De la comunidad musulmana, cuenta el vicario apostólico, “hemos recibido una fuerte evidencia de afecto, una buena prueba de la convivencia”. Además, explica, la Iglesia “está jugando un gran papel en la ayuda a los refugiados, cristianos y musulmanes, y de esto están agradecidos ellos”. “Ayudamos a los niños, sin distinción de religión, a través de Cáritas Siria – continúa el prelado – no sólo con la comida, sino también dándoles zapatos, pantalones, camisas. Es genial ver la alegría de esta gente, los jóvenes y sus padres, que entienden que los miramos con cariño, buscando el bien de la persona. Ellos también son parte de esta familia y de esta fiesta”.

A nivel de la pastoral “henos promovido servicios religiosos, sermones y reuniones en diversas iglesias, insistiendo en la penitencia y la conversión, en relación con la situación general”, dijo Mons. Georges. Los hechos ocurridos en Idlib “producen miedo”, pero “a pesar de esto vivimos con valentía nuestra Vía Crucis, que lo hacen a la luz de la resurrección y que nos da una gran esperanza”. Envié una carta pastoral en la que hice hincapié en que “el Cristo resucitado no se ha vengado, sino que envió a predicar la Buena Nueva, enseñando amor y perdón. Esto – concluye – es mi mensaje para la Pascua y los fieles tomaron la invitación. Ellos formaron grupos para reunirse, para meditar en la carta. Esperamos que el Señor nos usará como un signo y testimonio de la paz”.
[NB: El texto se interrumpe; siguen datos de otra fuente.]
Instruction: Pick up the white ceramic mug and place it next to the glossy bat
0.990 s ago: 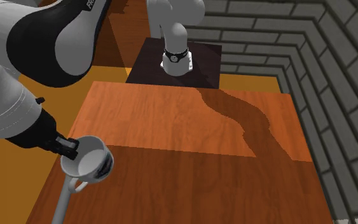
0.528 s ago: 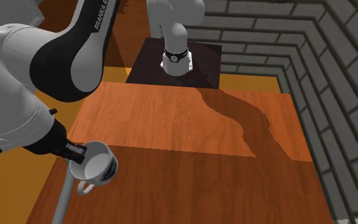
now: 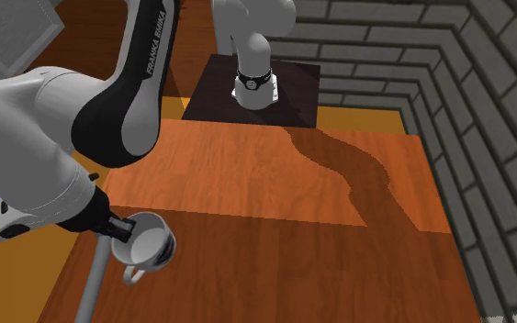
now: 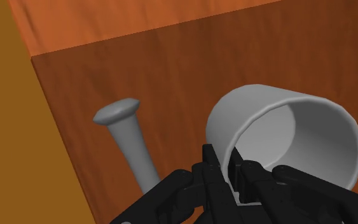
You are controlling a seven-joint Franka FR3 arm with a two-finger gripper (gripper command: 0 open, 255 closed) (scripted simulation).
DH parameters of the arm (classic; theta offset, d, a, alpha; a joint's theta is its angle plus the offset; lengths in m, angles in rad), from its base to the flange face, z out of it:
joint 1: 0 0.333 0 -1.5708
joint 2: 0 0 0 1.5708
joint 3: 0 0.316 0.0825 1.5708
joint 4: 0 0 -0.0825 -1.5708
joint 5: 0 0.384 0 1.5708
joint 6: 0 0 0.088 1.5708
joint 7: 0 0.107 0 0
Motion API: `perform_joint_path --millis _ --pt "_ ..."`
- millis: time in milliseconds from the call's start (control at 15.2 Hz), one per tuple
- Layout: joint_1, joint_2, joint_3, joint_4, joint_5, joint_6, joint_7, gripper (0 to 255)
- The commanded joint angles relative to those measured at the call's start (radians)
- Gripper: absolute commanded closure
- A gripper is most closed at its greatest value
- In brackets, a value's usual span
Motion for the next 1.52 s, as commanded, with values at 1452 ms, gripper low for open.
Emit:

En Damasco, sin embargo, están preocupado por los acontecimientos que vienen del campo de refugiados de Yarmouk. Para el Nuncio Apostólico Mons. Mario Zenari “Es una vergüenza que se habla del campo de refugiados sólo en ciertas ocasiones”; sus habitantes, más de 18.500 palestinos viven “una situación de prueba continua, no hay medicinas, alimentos y la ayuda llega a cuentagotas”. Una vergüenza, repite, que se consuma en el tiempo, a pocos kilómetros de la capital, la indiferencia de las autoridades locales e internacionales. “Viven sus personales Via Crucis – dice – y se encuentran en una de las estaciones más dolorosas”.
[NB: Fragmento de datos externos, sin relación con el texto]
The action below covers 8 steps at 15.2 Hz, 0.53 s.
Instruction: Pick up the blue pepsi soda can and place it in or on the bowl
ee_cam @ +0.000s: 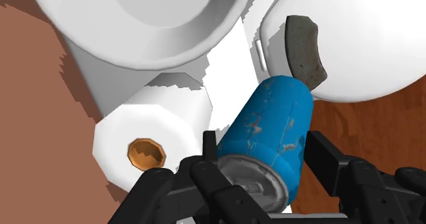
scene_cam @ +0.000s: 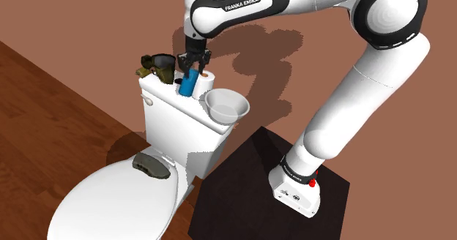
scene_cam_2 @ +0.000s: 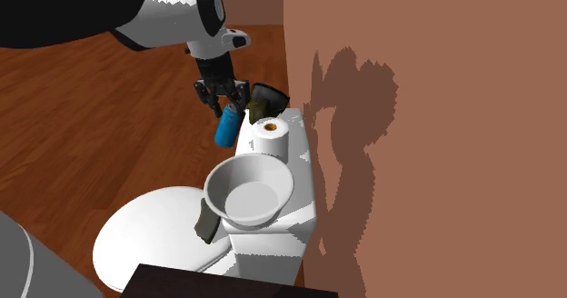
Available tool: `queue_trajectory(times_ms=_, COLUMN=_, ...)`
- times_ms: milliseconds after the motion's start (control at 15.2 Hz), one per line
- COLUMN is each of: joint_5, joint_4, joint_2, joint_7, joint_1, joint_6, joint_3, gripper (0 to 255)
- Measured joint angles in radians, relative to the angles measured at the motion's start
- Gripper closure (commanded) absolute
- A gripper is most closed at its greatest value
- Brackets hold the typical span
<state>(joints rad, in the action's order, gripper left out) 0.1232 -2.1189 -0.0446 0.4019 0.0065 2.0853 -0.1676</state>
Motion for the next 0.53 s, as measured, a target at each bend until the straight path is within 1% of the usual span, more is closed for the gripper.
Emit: queue_trajectory(times_ms=528, joint_5=-0.012, joint_4=0.074, joint_2=-0.031, joint_7=-0.017, joint_1=0.000, joint_6=-0.103, joint_3=0.001, gripper=255)
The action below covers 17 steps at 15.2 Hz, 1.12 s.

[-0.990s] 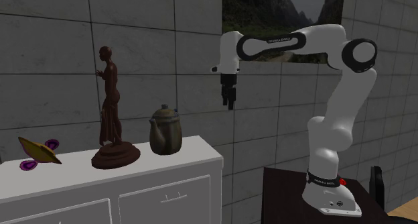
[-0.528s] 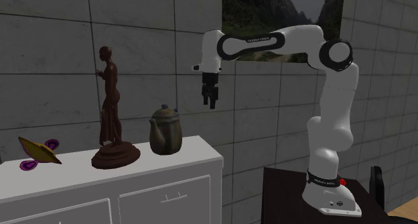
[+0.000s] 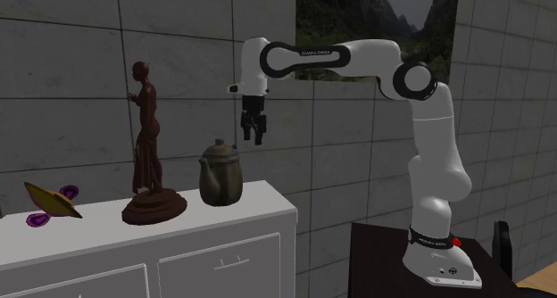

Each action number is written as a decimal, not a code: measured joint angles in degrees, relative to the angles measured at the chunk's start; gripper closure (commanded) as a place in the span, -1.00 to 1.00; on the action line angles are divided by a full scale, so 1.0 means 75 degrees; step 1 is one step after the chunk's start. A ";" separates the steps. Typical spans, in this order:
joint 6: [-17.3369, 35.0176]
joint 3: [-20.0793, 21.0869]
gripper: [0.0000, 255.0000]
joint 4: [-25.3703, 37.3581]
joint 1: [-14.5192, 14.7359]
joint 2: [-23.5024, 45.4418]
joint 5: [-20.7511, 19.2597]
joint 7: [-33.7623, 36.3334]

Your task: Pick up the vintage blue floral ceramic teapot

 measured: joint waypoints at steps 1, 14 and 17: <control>-0.0263 0.0037 -1.00 0.0470 0.0022 0.0317 0.0010 -0.0146; 0.0852 0.0186 1.00 0.0776 0.0070 0.1074 0.0009 -0.0554; 0.0943 0.0185 1.00 0.0700 0.0069 0.1051 0.0009 -0.0555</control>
Para el nuncio apostólico es Siria un complejo para vivir una dolorosa Vía Crucis; el problema, añade, es que “no sabemos en qué estación estamos: si el último, la víspera de la resurrección, o sólo el comienzo”. Este año, el clima de la guerra, la violencia y la tensión, sin embargo, ha dado, gracias a la proximidad en el calendario (la Pascua católica y ortodoxa este año cae sólo una semana de distancia, 5 y 12 de abril), en mayor cercanía y la unidad entre los cristianos de diferentes denominaciones. “La situación de la guerra – dijo Mons. Zenari – empuja a unirse en la oración y la ayuda mutua. Un momento intenso que vivimos el 16 de marzo, con una oración conjunta entre católicos y ortodoxos… el ecumenismo de la guerra que ayuda a orar y reflexionar”.